- _Directions_
Bring together every line in the data that includes "wall".

- _Task inputs_
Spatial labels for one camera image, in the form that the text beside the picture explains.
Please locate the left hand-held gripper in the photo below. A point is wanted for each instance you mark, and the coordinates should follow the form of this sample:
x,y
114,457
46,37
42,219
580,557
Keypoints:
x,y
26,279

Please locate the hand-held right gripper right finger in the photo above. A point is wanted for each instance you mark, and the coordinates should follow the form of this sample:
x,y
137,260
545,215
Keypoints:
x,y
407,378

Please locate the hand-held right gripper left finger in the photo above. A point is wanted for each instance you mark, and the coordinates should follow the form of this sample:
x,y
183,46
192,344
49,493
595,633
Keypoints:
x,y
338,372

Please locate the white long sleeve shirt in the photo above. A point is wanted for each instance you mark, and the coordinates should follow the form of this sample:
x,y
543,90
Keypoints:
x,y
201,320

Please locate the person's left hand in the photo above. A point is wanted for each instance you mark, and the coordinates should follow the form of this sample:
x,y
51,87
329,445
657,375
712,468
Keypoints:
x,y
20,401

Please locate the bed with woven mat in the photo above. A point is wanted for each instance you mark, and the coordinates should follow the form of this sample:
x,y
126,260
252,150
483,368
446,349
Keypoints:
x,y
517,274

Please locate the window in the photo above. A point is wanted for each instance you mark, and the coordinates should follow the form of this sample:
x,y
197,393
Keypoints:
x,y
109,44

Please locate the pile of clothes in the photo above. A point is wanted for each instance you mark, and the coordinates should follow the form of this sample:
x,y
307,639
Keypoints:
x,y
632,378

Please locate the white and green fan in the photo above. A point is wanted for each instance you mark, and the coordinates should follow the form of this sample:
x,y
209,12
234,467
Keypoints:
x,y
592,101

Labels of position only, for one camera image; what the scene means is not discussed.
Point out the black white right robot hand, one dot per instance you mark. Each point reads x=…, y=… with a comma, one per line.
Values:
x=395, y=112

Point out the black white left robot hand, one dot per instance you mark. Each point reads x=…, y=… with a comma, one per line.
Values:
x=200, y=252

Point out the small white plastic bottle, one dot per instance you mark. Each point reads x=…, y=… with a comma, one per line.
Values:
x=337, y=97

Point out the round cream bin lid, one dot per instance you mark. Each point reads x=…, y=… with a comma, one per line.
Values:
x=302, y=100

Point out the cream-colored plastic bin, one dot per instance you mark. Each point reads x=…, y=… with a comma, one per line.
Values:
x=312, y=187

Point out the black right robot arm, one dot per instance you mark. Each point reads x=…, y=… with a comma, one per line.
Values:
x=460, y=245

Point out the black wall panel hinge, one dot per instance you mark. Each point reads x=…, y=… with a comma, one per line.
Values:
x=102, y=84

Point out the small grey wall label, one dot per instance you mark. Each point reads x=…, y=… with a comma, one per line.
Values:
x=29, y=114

- _Solution_
Point out the black wall panel hinge, one dot per instance you mark. Each point reads x=…, y=… with a comma, one per line.
Point out the small grey wall label, one dot per instance you mark. Each point reads x=…, y=… with a comma, one per line.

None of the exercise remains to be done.